# What is required:
Find the line containing "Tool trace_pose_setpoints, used" in the listing below. Repeat it exactly, along with each following line up to and including the one containing "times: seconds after".

============

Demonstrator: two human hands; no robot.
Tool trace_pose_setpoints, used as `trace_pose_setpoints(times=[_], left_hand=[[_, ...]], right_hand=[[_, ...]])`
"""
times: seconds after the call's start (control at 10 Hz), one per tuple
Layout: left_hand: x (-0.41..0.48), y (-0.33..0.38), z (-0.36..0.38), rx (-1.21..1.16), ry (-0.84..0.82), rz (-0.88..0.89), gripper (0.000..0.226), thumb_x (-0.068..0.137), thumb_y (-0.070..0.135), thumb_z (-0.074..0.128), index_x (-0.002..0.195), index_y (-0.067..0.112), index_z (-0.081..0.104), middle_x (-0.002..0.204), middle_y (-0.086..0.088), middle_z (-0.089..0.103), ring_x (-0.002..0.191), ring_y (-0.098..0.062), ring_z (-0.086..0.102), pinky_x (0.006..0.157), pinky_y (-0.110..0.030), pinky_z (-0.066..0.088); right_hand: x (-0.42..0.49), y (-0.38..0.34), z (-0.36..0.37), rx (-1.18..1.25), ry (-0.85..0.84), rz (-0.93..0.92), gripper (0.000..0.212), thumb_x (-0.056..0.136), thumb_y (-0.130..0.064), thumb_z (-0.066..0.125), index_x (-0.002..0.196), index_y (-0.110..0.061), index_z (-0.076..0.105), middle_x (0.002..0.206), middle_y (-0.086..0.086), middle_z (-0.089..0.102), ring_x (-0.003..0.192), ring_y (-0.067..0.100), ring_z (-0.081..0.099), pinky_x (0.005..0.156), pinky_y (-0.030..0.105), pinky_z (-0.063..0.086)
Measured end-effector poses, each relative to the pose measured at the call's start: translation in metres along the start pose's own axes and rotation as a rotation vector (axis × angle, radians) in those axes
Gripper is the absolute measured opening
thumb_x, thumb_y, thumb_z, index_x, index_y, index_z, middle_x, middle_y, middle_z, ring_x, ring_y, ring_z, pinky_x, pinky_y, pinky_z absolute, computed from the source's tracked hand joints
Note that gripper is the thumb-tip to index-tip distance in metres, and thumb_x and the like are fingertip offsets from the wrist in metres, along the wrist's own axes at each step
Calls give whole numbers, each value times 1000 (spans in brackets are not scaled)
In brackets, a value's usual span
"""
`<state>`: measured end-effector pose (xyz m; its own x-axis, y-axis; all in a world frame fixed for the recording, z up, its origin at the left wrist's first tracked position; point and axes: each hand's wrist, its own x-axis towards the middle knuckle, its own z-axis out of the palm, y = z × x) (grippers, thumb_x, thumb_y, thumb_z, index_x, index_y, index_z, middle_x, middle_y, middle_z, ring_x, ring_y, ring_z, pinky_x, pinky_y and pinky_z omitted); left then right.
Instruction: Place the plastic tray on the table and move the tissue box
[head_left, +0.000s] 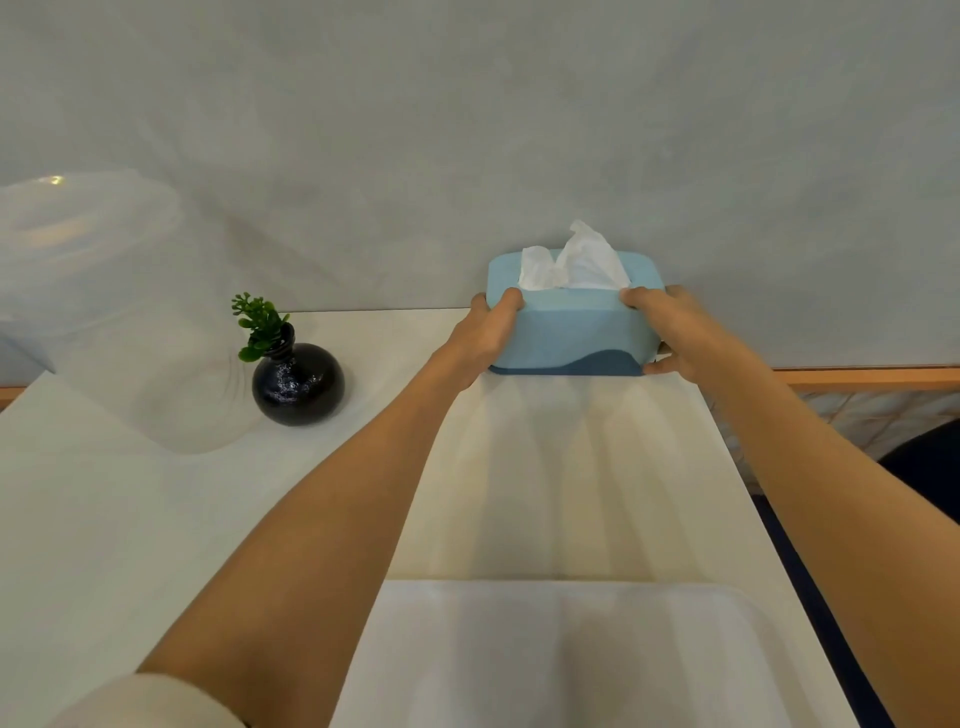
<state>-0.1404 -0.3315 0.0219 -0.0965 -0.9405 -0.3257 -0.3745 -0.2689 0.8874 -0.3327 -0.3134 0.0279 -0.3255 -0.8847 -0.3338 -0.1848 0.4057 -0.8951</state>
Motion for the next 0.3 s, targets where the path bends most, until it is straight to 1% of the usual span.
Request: trace_pose_setpoints(times=[0.1,0.2,0.3], left_hand=[[-3,-1,0,62,28,23,61,96,43,32,148,16,15,141,-9,41,114,-25,44,85,-33,36],[-19,2,-7,90,76,64,64,98,41,30,151,15,5,151,-9,32,132,-27,37,86,-29,29],[-38,3,-17,146,155,102,60,99,38,33,150,12,15,151,-11,33,134,-28,37,85,-29,30]], right_hand=[[-7,-2,-4,-91,26,-32,59,93,-40,49,141,-13,28,124,10,44,104,29,45,81,40,42],[-19,-6,-10,-164,95,-95,63,95,-41,46,145,-10,23,143,13,39,122,33,44,84,37,37],[-37,-9,-14,-292,185,-163,61,95,-34,47,144,-7,24,144,16,39,129,35,42,90,37,38]])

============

# Solution for this problem:
Tool trace_pose_setpoints, used as `trace_pose_setpoints(times=[_], left_hand=[[_, ...]], right_hand=[[_, ...]])`
"""
times: seconds after the call's start (control at 10 Hz), one per tuple

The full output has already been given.